Подросток снова посмотрел на Джо в упор. В его глазах-гематомах промелькнула тень такого глубокого одиночества и такой острой застарелой боли, что Джо был потрясен до глубины души. Ни один подросток в таком нежном возрасте просто не должен был доходить до такого состояния, какими бы ни были его обстоятельства.
– Не обязательно бывать везде? – переспросил подросток. – Что это означает?

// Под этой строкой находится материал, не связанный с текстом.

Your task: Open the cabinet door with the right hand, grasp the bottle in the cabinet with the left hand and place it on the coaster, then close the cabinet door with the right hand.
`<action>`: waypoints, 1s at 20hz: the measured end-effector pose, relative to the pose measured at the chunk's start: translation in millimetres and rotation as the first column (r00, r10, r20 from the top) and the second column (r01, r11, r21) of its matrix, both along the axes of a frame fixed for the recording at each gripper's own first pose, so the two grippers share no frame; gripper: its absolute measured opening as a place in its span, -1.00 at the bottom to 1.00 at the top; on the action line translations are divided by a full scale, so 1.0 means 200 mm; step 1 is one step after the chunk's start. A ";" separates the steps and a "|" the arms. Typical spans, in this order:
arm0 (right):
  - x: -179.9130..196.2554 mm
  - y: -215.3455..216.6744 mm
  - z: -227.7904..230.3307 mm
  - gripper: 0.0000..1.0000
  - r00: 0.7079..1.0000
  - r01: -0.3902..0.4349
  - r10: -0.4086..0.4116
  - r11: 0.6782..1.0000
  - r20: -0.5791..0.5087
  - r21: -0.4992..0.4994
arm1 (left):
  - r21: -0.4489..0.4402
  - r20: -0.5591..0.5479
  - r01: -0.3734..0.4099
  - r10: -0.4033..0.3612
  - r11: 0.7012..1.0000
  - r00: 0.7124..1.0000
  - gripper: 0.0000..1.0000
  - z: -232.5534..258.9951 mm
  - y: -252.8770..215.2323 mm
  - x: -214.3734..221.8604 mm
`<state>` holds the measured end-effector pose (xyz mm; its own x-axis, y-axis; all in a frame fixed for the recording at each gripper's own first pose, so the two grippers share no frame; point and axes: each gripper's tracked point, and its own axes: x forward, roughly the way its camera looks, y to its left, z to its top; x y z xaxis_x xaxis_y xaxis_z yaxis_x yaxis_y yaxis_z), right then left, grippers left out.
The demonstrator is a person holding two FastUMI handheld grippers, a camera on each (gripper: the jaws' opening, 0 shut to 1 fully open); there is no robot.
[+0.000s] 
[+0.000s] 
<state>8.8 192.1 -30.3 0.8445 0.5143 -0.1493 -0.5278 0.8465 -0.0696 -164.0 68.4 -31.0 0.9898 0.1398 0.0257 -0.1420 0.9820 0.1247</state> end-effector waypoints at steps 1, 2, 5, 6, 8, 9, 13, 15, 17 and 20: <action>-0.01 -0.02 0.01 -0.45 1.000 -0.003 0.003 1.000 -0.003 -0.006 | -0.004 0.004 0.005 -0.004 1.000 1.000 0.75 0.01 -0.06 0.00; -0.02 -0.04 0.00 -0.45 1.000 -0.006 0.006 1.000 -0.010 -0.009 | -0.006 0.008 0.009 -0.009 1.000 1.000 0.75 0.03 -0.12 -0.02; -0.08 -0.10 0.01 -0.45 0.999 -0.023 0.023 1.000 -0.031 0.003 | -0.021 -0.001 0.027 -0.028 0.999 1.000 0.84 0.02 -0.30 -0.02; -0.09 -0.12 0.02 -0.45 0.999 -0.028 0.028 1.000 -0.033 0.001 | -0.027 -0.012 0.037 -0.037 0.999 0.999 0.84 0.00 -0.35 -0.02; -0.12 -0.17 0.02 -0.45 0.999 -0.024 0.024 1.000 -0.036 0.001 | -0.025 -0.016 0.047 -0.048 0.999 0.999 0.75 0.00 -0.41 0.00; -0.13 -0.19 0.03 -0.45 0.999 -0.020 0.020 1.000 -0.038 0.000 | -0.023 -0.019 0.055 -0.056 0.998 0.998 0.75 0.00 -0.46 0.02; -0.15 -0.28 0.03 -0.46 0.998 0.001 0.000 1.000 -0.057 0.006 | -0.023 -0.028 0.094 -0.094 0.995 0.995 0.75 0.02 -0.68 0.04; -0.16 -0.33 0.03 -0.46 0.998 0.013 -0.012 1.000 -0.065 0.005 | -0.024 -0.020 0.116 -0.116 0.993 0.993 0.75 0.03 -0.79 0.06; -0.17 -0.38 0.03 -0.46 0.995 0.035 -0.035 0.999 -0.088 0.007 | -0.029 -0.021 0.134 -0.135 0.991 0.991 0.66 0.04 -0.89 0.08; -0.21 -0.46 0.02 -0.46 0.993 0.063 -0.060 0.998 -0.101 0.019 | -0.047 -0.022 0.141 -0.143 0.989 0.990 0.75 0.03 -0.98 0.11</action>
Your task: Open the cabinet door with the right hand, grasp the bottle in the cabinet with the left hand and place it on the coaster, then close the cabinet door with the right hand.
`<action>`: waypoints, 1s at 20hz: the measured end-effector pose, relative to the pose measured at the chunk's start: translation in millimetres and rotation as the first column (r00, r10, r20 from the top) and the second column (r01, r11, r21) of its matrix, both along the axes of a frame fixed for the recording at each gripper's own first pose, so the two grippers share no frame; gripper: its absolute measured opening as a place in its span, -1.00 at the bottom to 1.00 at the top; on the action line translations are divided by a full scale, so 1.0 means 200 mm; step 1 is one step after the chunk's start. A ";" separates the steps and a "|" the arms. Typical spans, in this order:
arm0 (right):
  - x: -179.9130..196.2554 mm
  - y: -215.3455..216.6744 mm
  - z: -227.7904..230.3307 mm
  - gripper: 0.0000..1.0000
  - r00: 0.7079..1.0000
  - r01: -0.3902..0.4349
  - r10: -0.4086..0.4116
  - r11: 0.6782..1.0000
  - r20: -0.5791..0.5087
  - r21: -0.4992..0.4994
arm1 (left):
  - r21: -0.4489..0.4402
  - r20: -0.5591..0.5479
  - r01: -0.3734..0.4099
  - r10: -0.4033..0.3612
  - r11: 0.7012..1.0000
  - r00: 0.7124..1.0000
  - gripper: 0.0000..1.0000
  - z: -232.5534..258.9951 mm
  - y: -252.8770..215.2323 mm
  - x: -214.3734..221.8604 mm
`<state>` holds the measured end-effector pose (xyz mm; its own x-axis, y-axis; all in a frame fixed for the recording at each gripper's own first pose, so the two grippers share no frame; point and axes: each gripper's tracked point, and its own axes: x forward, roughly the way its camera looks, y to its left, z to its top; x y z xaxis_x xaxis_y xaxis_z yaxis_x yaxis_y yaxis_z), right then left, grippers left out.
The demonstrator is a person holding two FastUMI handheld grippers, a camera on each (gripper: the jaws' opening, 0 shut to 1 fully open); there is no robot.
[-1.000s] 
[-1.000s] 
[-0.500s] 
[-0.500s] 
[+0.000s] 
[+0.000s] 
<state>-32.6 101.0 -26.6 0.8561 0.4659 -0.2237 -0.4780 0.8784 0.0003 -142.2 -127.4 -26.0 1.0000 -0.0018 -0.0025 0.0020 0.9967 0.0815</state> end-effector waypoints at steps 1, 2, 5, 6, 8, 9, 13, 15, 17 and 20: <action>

Джо почувствовал, что между ними неожиданно установилась глубокая и тесная связь, возникло понимание на подсознательном, интуитивном уровне. Дверь, разделявшая его и этого неблагополучного подростка, неожиданно повернулась на петлях, распахнулась во всю ширь, и Джо подумал, что и его собственное будущее, и будущее этого парня может быть изменено к лучшему самым решительным образом, если он только поймет, куда они смогут пойти после того, как шагнут через этот порог. Но увы!.. Ему тут же пришло в голову, что его собственное бытие было таким же бессодержательным, а жизненная философия – такой же пустой, как любая из выброшенных на песок раковин. У него не осталось ни веры, которой он мог бы поделиться, ни мудрости, на которую можно было бы опереться, ни надежды. Джо сам не понимал, за счет чего он продолжает с грехом пополам держаться; как же он сумеет поддержать еще одного, постороннего человека?